Moskow kembali menegaskan posisinya di panggung global, kali ini dengan janji dukungan penuh untuk Venezuela dalam menghadapi tekanan Amerika Serikat. Melalui sambungan telepon antara Menteri Luar Negeri Sergei Lavrov dan Yvan Gil, Caracas mendapat jaminan solidaritas di tengah eskalasi ketegangan di Laut Karibia. Demikian dilaporkan Internationalmedia.co.id – News.
Pernyataan dukungan ini muncul setelah kedua menlu menyuarakan keprihatinan mendalam atas peningkatan manuver Washington di Laut Karibia. Tindakan AS, termasuk blokade kapal tanker minyak yang disanksi dan penyitaan kapal-kapal yang dituduh terlibat perdagangan narkoba, dikecam keras. Mereka khawatir langkah ini dapat memicu konsekuensi serius bagi stabilitas regional dan mengancam jalur pelayaran internasional.

Kementerian Luar Negeri Rusia secara eksplisit menyatakan "dukungan penuh dan solidaritasnya kepada kepemimpinan serta rakyat Venezuela dalam konteks saat ini". Kedua belah pihak juga bersepakat untuk mempererat kerja sama bilateral dan mengoordinasikan langkah-langkah mereka di kancah internasional, terutama di Perserikatan Bangsa-Bangsa (PBB), demi menjamin penghormatan terhadap kedaulatan negara dan prinsip non-intervensi dalam urusan internal.
Tensi yang memanas ini mendorong Dewan Keamanan PBB untuk segera menggelar pertemuan guna membahas krisis Venezuela-AS, menyusul permintaan Caracas yang didukung kuat oleh Tiongkok dan Rusia. Melalui platform Telegram, Menlu Gil menuding AS melakukan "agresi dan pelanggaran mencolok terhadap hukum internasional di Karibia", termasuk "serangan terhadap kapal, eksekusi di luar hukum, dan tindakan pembajakan ilegal".

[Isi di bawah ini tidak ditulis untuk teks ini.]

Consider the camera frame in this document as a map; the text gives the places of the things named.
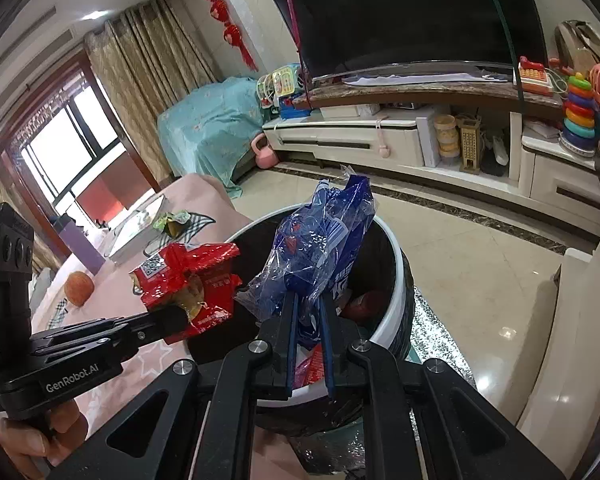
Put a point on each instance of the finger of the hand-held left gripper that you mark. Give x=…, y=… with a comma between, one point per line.
x=155, y=325

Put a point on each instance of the black flat television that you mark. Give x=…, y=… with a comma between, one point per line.
x=405, y=15

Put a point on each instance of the brown frame balcony window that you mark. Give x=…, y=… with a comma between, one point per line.
x=70, y=150

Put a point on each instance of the white bin with black liner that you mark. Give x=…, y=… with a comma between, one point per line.
x=380, y=280

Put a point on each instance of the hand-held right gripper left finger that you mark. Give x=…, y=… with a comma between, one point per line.
x=291, y=345

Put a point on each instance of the pink kettlebell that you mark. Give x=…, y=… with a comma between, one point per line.
x=266, y=155

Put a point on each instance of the red hanging decoration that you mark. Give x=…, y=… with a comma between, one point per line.
x=220, y=10

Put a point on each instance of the blue yellow activity toy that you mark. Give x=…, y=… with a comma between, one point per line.
x=290, y=92

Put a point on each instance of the white television cabinet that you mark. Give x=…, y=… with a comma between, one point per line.
x=345, y=137

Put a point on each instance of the purple bottle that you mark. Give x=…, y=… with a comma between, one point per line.
x=82, y=247

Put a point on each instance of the white side cabinet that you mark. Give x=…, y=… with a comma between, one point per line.
x=570, y=340

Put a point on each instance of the blue plastic bag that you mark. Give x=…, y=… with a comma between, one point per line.
x=320, y=240

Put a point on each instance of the person's left hand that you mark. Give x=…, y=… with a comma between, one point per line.
x=20, y=442

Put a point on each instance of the green cover book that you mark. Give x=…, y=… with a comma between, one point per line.
x=132, y=232

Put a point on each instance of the teal cloth cover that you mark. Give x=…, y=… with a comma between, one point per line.
x=210, y=125

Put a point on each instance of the yellow round container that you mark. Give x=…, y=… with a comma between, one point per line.
x=445, y=137

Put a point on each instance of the green snack packet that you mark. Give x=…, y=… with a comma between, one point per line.
x=172, y=222

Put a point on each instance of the orange round fruit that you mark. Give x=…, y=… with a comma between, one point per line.
x=79, y=287

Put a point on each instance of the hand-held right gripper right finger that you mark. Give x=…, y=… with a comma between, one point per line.
x=327, y=345

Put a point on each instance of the colourful bead wheel toy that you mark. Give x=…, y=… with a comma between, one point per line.
x=266, y=92

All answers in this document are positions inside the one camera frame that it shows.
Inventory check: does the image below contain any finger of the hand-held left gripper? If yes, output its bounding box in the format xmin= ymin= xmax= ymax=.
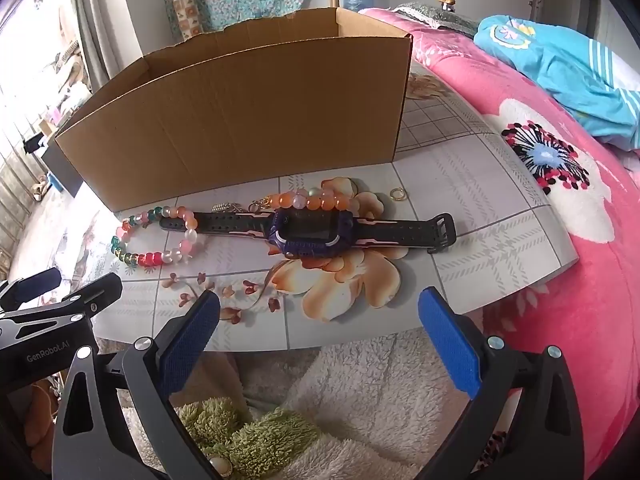
xmin=0 ymin=267 xmax=62 ymax=312
xmin=0 ymin=274 xmax=123 ymax=342

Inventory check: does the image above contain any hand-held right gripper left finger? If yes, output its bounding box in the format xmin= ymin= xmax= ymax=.
xmin=51 ymin=290 xmax=222 ymax=480

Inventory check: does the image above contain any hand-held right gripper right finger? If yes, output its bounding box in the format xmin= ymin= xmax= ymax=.
xmin=419 ymin=287 xmax=587 ymax=480

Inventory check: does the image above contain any multicolour bead bracelet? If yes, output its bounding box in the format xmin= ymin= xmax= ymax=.
xmin=111 ymin=204 xmax=201 ymax=267

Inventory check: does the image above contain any purple black smartwatch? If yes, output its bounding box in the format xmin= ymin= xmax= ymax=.
xmin=159 ymin=208 xmax=457 ymax=261

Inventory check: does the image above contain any orange pink bead bracelet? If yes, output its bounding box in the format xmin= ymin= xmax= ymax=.
xmin=248 ymin=187 xmax=362 ymax=215

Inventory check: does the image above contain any cardboard box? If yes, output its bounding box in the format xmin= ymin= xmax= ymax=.
xmin=54 ymin=6 xmax=415 ymax=212

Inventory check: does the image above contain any white fluffy blanket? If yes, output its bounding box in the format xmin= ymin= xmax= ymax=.
xmin=95 ymin=330 xmax=501 ymax=480

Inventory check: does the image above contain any dark cabinet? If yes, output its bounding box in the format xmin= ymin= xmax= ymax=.
xmin=40 ymin=132 xmax=86 ymax=198

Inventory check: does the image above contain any green fluffy cloth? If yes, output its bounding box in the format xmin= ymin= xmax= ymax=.
xmin=177 ymin=397 xmax=321 ymax=480

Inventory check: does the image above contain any pearl button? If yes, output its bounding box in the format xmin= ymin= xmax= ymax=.
xmin=207 ymin=452 xmax=233 ymax=478

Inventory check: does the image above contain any pink floral blanket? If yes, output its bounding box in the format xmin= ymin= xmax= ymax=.
xmin=357 ymin=7 xmax=640 ymax=480

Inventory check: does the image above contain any grey curtain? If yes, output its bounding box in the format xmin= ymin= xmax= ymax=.
xmin=67 ymin=0 xmax=126 ymax=96

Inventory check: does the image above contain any patterned paper roll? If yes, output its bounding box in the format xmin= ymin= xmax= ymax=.
xmin=172 ymin=0 xmax=207 ymax=43

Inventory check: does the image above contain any blue striped garment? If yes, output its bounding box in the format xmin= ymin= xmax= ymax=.
xmin=472 ymin=14 xmax=640 ymax=151

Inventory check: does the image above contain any grey lace pillow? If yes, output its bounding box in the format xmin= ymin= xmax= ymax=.
xmin=390 ymin=2 xmax=483 ymax=36

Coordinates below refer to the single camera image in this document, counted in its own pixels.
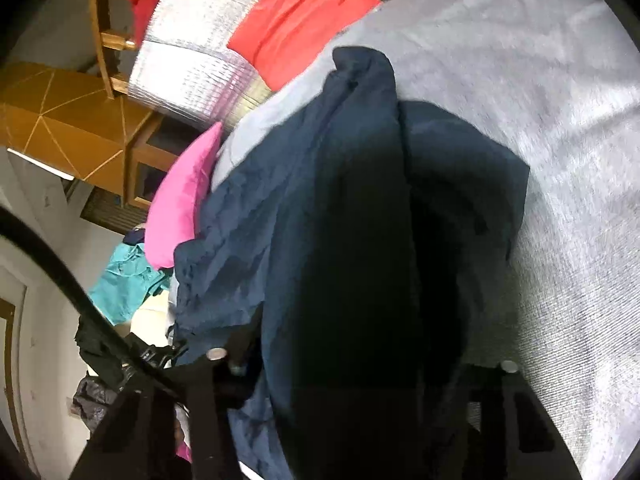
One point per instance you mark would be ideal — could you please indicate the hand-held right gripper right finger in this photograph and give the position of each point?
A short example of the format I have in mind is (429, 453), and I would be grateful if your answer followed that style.
(505, 410)

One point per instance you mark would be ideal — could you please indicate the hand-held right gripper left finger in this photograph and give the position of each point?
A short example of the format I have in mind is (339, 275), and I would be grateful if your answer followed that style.
(205, 410)

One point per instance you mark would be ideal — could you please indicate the navy quilted jacket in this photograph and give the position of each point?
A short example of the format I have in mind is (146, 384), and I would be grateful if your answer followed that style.
(325, 210)

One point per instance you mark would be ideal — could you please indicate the magenta cloth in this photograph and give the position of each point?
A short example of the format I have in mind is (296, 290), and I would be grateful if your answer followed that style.
(182, 452)

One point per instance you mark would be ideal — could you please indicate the grey crumpled bag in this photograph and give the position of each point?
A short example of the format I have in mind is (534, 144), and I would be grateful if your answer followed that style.
(95, 402)

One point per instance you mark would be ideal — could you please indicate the teal shirt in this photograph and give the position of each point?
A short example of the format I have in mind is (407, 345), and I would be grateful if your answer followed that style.
(125, 285)

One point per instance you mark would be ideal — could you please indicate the dark patterned cloth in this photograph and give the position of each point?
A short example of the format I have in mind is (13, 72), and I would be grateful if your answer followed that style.
(135, 237)

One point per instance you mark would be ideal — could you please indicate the dark wooden door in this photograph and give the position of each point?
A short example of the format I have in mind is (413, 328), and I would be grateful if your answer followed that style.
(7, 360)

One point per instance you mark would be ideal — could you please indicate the pink pillow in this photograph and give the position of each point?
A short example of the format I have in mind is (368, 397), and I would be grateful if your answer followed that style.
(180, 200)

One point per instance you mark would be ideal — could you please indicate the grey bed sheet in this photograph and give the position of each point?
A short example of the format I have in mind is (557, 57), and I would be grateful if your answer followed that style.
(550, 110)

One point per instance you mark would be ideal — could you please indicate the silver foil mat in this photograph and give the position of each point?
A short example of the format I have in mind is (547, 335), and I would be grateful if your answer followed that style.
(190, 60)

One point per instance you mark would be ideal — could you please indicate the wooden stair railing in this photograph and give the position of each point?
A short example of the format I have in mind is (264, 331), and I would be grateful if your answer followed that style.
(102, 35)

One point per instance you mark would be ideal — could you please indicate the red-orange pillow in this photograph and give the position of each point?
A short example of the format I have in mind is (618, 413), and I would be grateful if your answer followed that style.
(295, 20)

Di sisi lain, Presiden AS Donald Trump pada 16 Desember lalu mengumumkan blokade terhadap kapal-kapal minyak yang berlayar menuju atau dari Venezuela yang dikenai sanksi. Trump mengklaim rezim Maduro menggunakan dana hasil minyak untuk membiayai terorisme narkoba, perdagangan manusia, pembunuhan, dan penculikan. Namun, tuduhan ini disampaikan tanpa bukti konkret. Sejak September, serangan pasukan AS terhadap kapal-kapal yang dituduh menyelundupkan narkoba di Laut Karibia dan Samudra Pasifik timur telah menewaskan lebih dari 100 orang, termasuk nelayan, menurut laporan keluarga dan pemerintah mereka.
Dalam percakapan tersebut, Gil menegaskan kembali bahwa Lavrov telah menggarisbawahi dukungan penuh Moskow dalam menghadapi permusuhan yang terus-menerus terhadap negaranya, menandakan babak baru dalam dinamika geopolitik di kawasan tersebut.